## Task directions
Among the entries below, copy every line that carries the word "things".

*** Data for the task Section Begins ***

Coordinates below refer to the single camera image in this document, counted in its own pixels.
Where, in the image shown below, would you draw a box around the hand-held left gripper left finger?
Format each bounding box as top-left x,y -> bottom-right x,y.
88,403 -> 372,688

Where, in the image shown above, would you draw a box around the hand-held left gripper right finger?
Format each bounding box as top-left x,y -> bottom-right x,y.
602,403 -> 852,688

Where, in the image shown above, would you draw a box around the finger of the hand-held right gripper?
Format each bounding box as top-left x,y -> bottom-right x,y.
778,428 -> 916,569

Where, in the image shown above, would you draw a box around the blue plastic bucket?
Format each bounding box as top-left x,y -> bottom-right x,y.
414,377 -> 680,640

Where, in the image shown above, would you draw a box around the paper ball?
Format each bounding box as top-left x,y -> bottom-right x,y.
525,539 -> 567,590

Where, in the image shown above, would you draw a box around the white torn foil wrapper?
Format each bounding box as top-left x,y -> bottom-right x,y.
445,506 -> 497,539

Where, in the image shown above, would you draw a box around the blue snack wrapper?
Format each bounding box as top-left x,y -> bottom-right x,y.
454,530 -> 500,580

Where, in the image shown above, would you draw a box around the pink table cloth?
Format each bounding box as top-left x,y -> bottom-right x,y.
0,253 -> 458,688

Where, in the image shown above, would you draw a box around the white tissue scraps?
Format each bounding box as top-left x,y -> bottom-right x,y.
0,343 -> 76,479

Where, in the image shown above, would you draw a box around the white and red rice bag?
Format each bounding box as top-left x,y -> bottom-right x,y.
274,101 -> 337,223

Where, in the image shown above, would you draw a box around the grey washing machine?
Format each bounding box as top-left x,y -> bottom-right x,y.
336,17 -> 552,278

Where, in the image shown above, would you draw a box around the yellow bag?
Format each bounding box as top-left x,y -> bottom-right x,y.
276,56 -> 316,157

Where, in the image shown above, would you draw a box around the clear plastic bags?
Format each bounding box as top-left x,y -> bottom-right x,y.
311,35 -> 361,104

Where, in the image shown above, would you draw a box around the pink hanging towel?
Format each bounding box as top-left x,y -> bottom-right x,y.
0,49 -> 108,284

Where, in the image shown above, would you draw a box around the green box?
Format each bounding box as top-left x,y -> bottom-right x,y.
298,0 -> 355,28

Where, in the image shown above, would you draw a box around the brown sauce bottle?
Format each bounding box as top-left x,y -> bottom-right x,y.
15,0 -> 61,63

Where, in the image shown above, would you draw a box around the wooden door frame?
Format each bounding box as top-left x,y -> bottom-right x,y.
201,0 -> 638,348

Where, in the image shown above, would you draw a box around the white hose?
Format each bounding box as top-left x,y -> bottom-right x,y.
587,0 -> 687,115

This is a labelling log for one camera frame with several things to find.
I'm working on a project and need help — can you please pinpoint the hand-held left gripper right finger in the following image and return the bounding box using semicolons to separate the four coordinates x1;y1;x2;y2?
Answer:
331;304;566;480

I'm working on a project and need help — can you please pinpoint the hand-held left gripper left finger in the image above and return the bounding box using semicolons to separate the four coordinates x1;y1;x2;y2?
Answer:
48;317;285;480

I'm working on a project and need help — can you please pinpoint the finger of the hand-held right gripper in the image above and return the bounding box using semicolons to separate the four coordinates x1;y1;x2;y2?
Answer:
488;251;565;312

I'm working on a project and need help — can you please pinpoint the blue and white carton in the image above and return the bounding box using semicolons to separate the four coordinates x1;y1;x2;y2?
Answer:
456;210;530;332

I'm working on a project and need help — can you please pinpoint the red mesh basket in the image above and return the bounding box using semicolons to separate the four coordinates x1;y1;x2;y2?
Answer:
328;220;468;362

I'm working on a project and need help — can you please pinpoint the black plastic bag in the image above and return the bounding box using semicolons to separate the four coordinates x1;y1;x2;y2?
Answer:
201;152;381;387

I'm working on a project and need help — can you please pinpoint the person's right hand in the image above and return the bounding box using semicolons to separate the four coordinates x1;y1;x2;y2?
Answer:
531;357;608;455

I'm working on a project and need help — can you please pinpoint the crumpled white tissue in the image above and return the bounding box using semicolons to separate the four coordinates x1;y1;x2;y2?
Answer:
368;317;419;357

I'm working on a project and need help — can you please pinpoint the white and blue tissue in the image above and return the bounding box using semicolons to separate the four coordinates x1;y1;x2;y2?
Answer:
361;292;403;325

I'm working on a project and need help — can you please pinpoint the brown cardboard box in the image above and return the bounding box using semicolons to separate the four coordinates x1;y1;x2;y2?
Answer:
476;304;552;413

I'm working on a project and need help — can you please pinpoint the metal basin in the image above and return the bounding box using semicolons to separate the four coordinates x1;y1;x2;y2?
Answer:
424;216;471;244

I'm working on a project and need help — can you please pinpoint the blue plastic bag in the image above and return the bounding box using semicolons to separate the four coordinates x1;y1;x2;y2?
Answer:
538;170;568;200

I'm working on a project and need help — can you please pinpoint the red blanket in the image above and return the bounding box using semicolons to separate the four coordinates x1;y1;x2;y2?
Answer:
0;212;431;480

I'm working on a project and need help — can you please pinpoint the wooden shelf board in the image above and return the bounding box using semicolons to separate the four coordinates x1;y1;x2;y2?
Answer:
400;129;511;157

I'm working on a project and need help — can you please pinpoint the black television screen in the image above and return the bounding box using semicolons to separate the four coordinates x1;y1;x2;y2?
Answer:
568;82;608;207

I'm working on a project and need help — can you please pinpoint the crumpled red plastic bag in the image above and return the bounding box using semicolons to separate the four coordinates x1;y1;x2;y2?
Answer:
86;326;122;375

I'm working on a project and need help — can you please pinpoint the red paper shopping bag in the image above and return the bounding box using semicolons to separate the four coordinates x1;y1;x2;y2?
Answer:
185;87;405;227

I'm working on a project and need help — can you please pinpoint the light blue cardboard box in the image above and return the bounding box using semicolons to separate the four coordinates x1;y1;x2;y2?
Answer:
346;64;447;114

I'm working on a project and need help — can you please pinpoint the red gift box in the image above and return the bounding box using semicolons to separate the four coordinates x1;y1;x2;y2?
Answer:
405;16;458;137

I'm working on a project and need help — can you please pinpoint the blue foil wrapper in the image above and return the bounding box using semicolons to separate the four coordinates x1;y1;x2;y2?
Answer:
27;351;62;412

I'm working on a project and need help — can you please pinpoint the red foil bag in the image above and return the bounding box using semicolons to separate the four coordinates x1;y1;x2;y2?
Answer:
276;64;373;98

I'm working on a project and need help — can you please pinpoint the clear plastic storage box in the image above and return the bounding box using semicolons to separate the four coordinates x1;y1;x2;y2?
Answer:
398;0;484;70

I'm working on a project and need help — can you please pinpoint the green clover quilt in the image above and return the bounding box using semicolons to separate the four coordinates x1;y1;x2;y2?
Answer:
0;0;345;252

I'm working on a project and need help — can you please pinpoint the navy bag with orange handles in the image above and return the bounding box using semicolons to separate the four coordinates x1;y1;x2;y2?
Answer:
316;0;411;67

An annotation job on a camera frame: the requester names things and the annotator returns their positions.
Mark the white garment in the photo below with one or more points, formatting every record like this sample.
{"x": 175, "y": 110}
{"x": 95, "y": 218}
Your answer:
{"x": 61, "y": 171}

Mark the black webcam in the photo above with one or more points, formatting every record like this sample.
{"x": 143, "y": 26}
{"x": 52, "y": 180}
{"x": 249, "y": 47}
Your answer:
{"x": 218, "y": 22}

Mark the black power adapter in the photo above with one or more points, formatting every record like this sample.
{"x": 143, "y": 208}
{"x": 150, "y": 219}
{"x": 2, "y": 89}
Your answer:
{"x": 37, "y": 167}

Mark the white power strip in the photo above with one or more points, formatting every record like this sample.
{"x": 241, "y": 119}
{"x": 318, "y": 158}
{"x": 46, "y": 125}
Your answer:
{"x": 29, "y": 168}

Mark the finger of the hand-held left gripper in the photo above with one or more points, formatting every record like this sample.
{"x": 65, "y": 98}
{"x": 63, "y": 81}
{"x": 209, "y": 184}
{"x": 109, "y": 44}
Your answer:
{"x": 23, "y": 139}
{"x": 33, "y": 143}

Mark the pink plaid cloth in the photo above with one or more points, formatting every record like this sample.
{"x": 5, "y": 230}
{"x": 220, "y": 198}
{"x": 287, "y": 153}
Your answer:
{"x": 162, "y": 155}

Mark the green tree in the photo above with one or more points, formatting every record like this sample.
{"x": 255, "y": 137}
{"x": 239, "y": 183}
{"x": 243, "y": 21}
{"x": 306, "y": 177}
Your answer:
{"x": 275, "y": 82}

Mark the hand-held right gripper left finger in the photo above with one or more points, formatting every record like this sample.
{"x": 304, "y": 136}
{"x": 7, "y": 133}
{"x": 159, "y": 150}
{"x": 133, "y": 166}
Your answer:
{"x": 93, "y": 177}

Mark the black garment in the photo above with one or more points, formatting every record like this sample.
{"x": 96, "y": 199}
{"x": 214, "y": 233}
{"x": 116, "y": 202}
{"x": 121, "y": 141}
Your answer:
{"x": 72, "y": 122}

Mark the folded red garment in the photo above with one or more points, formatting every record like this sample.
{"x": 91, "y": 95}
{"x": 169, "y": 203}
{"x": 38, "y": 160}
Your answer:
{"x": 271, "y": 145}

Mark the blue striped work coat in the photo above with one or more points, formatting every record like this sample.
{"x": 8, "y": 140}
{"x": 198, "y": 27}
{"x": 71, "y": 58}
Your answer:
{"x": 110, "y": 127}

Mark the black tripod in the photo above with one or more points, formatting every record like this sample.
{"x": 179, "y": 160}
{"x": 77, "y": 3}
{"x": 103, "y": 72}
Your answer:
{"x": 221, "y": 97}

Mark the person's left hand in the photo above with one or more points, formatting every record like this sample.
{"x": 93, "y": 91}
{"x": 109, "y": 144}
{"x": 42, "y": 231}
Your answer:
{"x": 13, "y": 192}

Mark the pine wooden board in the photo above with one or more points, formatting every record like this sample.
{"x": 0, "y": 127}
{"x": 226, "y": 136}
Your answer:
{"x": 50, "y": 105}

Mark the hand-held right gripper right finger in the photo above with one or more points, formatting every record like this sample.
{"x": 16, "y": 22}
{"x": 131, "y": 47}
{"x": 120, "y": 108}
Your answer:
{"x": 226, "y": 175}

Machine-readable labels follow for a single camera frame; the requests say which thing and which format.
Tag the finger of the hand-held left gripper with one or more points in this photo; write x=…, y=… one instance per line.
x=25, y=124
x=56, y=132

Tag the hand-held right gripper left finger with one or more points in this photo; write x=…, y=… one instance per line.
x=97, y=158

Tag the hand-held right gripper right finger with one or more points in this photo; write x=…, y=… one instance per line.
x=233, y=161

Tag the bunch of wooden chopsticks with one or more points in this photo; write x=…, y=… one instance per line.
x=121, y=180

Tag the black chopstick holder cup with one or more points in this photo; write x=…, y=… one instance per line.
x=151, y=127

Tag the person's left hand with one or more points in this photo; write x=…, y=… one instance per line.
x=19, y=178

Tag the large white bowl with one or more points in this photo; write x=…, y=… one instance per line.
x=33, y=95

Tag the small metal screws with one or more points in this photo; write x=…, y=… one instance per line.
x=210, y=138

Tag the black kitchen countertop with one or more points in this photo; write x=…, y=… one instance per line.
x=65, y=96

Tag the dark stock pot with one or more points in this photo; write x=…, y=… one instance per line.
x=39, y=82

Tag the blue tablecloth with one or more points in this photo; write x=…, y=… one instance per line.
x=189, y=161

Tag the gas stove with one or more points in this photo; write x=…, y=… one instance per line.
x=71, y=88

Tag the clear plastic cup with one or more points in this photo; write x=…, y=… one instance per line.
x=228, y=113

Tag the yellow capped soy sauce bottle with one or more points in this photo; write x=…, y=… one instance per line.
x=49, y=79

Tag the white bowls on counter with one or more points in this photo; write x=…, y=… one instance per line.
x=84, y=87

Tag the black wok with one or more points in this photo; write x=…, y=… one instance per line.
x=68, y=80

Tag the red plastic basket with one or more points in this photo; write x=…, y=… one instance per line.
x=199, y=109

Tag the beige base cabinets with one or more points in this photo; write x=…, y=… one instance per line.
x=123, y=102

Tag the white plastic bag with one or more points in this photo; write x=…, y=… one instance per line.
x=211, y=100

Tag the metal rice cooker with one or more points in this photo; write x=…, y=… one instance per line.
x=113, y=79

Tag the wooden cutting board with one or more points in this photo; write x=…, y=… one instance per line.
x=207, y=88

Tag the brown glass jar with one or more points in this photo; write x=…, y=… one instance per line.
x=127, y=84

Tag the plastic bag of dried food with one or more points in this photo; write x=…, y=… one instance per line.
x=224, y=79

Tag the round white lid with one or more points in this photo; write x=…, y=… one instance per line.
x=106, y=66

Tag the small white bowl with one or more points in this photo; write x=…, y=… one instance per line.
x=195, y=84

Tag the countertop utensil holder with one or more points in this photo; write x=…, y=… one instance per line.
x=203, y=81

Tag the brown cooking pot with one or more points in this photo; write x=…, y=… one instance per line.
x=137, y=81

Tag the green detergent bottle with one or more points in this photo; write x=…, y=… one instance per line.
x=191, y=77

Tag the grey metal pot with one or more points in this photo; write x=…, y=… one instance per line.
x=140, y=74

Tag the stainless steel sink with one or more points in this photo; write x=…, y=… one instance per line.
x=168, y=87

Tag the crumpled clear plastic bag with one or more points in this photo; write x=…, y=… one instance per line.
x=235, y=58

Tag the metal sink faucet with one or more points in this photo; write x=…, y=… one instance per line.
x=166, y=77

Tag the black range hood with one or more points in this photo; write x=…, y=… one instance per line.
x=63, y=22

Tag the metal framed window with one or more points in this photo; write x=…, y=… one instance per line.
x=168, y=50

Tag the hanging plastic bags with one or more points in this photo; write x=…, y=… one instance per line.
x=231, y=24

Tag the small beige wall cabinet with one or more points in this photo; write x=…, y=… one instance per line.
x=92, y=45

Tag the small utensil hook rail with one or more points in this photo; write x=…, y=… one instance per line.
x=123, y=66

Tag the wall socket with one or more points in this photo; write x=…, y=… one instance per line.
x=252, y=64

*** Data for the task Section Ends ***

## Worked solution
This is a labelling log for one camera frame with several things to find.
An annotation job on a camera frame: the requester names things and the annotator returns their positions.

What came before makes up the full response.